Record excerpts:

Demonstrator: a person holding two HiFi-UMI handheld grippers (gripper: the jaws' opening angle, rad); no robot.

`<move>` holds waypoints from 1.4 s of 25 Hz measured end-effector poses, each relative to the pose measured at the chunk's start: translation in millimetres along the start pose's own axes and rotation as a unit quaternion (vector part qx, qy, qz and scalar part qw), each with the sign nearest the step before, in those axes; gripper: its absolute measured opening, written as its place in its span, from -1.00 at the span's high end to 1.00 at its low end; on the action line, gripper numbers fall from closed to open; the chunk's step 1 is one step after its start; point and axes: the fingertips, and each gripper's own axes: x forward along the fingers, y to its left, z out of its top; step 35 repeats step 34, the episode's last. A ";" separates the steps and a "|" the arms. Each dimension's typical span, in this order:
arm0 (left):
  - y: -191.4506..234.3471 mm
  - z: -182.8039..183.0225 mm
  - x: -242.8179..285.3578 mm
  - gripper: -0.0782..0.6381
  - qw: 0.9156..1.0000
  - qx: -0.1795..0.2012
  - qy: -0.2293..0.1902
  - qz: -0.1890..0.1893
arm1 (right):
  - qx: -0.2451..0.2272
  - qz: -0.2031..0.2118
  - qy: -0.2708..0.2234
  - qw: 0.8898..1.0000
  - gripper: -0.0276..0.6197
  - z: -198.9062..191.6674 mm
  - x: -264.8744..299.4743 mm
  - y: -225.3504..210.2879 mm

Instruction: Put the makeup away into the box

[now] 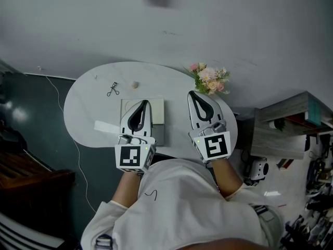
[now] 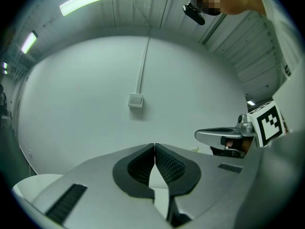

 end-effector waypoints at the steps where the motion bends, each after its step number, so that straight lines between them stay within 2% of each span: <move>1: 0.0 -1.4 -0.5 0.73 1.000 0.000 0.002 0.000 | -0.001 0.001 0.001 1.000 0.92 -0.1 -0.6 0.6; 13: -0.2 -9.1 -1.9 0.73 1.000 0.004 0.011 0.003 | -0.007 0.010 0.021 1.000 0.92 -0.2 -1.3 2.8; 17: -1.3 -11.5 -6.3 0.73 1.000 0.002 0.011 0.002 | -0.002 -0.001 0.028 1.000 0.92 1.2 -3.2 0.5; 29: 2.1 -16.1 -17.9 0.73 1.000 0.000 0.017 0.015 | 0.000 0.031 0.013 0.999 0.92 0.9 -4.8 21.3; 35: 5.3 -17.7 -22.7 0.73 1.000 0.000 0.018 0.019 | 0.003 0.034 0.013 0.999 0.92 0.3 -4.4 25.3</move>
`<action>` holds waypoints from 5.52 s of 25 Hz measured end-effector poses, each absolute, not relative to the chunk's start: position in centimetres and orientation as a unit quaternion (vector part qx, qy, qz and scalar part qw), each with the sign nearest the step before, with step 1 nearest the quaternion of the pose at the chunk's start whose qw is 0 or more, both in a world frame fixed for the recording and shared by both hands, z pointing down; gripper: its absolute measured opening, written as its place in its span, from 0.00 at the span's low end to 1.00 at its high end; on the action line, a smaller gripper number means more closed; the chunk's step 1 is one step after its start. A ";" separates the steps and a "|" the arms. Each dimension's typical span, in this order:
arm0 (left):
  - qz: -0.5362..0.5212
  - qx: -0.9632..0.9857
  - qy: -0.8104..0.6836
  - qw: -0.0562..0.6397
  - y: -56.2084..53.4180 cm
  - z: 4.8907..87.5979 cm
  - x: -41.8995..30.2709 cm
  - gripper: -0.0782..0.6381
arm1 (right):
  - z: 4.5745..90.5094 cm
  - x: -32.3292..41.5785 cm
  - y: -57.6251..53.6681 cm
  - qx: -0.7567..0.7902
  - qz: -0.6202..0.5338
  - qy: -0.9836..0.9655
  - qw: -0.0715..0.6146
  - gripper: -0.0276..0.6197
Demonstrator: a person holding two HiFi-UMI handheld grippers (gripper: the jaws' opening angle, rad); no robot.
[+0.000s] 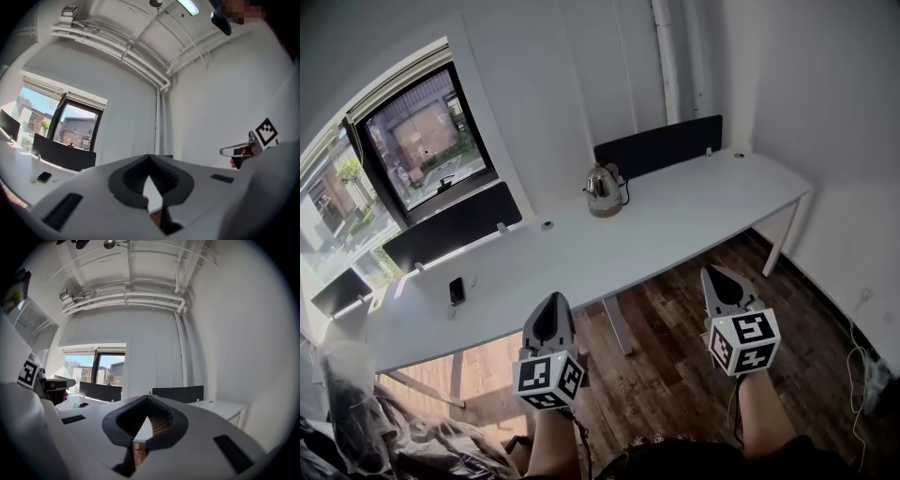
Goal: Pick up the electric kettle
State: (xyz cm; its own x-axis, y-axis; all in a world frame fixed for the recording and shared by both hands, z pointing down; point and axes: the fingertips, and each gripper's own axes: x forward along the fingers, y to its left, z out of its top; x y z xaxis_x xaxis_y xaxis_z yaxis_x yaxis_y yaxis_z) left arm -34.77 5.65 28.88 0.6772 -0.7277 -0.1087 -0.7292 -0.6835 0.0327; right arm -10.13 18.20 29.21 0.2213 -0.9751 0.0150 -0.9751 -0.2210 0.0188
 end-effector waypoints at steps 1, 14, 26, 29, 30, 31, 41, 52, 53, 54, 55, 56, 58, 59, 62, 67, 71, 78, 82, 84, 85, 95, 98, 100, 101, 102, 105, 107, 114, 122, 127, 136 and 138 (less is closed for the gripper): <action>0.056 -0.916 0.398 0.006 5.6 28.9 -34.9 0.11 | 29.2 -10.2 18.2 0.781 -0.001 -0.624 0.010 0.05; 0.088 -0.927 0.364 0.003 7.5 28.1 -34.6 0.11 | 28.3 -9.7 19.2 0.770 -0.023 -0.637 -0.024 0.05; 0.087 -0.929 0.360 -0.013 8.0 28.8 -33.3 0.11 | 28.9 -8.7 19.4 0.758 -0.013 -0.651 -0.018 0.05; 0.088 -0.929 0.360 -0.014 8.2 28.9 -33.0 0.11 | 29.2 -8.3 19.4 0.755 -0.009 -0.655 -0.018 0.05; 0.087 -0.928 0.362 -0.013 8.2 28.9 -32.9 0.11 | 29.3 -8.1 19.3 0.754 -0.008 -0.656 -0.017 0.05; 0.085 -0.928 0.363 -0.013 8.3 28.9 -32.8 0.11 | 29.4 -7.9 19.3 0.754 -0.007 -0.657 -0.017 0.05; 0.080 -0.921 0.381 -0.007 9.2 29.2 -30.6 0.11 | 29.9 -5.6 19.0 0.748 -0.001 -0.664 -0.019 0.05; 0.064 -0.912 0.405 -0.019 10.3 30.7 -28.4 0.11 | 31.4 -3.2 18.9 0.727 0.014 -0.686 -0.020 0.05; 0.060 -0.913 0.404 -0.020 10.3 30.9 -28.2 0.11 | 31.7 -3.1 18.8 0.726 0.017 -0.688 -0.017 0.05; 0.055 -0.913 0.403 -0.020 10.3 31.0 -27.9 0.11 | 32.0 -2.9 18.7 0.725 0.021 -0.688 -0.016 0.05; 0.051 -0.914 0.402 -0.018 10.4 31.2 -27.6 0.11 | 32.2 -2.6 18.5 0.726 0.026 -0.687 -0.015 0.05; 0.047 -0.914 0.402 -0.015 10.3 31.2 -27.4 0.11 | 32.4 -2.4 18.3 0.726 0.030 -0.687 -0.016 0.05; 0.044 -0.914 0.403 -0.011 10.0 31.2 -27.1 0.11 | 32.6 -2.2 17.8 0.722 0.035 -0.691 -0.021 0.05; 0.045 -0.914 0.404 -0.010 9.6 31.2 -27.0 0.11 | 32.6 -2.2 17.5 0.719 0.036 -0.694 -0.023 0.05; 0.051 -0.911 0.408 -0.016 7.9 31.4 -26.8 0.11 | 32.7 -1.9 16.2 0.720 0.032 -0.693 -0.023 0.05; 0.061 -0.906 0.418 -0.028 3.6 32.1 -25.4 0.11 | 32.7 0.2 13.2 0.736 0.024 -0.676 -0.025 0.05; 0.074 -0.907 0.412 -0.036 -0.7 31.9 -23.9 0.11 | 31.9 1.8 9.7 0.742 0.013 -0.670 -0.023 0.05; 0.086 -0.909 0.406 -0.045 -6.6 31.4 -22.5 0.11 | 31.1 2.8 4.4 0.737 0.007 -0.675 -0.026 0.05; 0.088 -0.908 0.407 -0.054 -9.1 31.9 -22.5 0.11 | 31.2 3.4 2.1 0.738 0.009 -0.674 -0.029 0.05; 0.088 -0.907 0.408 -0.058 -10.1 32.2 -22.6 0.11 | 31.2 3.5 1.2 0.739 0.010 -0.673 -0.030 0.05; 0.088 -0.907 0.409 -0.060 -10.6 32.4 -22.7 0.11 | 31.3 3.5 0.8 0.739 0.010 -0.673 -0.029 0.05; 0.080 -0.908 0.405 -0.066 -12.5 33.0 -20.8 0.11 | 31.1 5.1 -1.5 0.735 0.013 -0.677 -0.025 0.05; 0.077 -0.906 0.411 -0.063 -12.9 33.1 -19.9 0.11 | 31.3 6.2 -2.1 0.731 0.015 -0.682 -0.028 0.05; 0.079 -0.902 0.420 -0.062 -13.3 33.1 -19.2 0.11 | 31.3 7.1 -2.7 0.725 0.013 -0.688 -0.032 0.05; 0.081 -0.899 0.426 -0.063 -13.5 33.1 -18.8 0.11 | 31.2 7.7 -3.0 0.721 0.012 -0.692 -0.033 0.05; 0.081 -0.896 0.432 -0.063 -13.6 33.0 -18.3 0.11 | 31.1 8.2 -3.4 0.717 0.011 -0.696 -0.034 0.05; 0.081 -0.889 0.447 -0.055 -14.1 33.0 -16.5 0.11 | 31.2 10.7 -4.9 0.705 0.013 -0.708 -0.040 0.05; 0.082 -0.883 0.460 -0.051 -14.5 32.8 -15.0 0.11 | 31.3 12.4 -6.1 0.693 0.012 -0.720 -0.041 0.05; 0.084 -0.863 0.498 -0.031 -15.2 31.8 -9.1 0.11 | 30.6 18.0 -10.0 0.644 0.006 -0.764 -0.034 0.05; 0.080 -0.830 0.550 -0.039 -15.0 32.4 -7.3 0.11 | 31.4 20.7 -13.4 0.604 0.020 -0.796 -0.034 0.05; 0.074 -0.819 0.567 -0.043 -15.7 32.9 -7.7 0.11 | 32.5 20.5 -15.4 0.589 0.037 -0.807 -0.039 0.05; 0.084 -0.818 0.567 -0.052 -20.6 34.0 -7.7 0.11 | 33.2 20.0 -20.0 0.587 0.032 -0.808 -0.029 0.05; 0.085 -0.822 0.561 -0.051 -22.2 34.1 -7.6 0.11 | 33.1 20.0 -21.1 0.590 0.030 -0.807 -0.023 0.05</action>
State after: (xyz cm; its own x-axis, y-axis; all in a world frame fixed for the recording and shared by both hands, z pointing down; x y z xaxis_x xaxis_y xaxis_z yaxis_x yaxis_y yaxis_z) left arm -7.60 -22.22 34.05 0.3555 -0.9310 -0.0827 -0.9137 -0.3648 0.1793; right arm 19.96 -21.14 33.13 -0.3038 -0.9527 -0.0022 -0.9499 0.3031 -0.0765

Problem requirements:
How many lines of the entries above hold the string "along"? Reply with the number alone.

Task solution:
2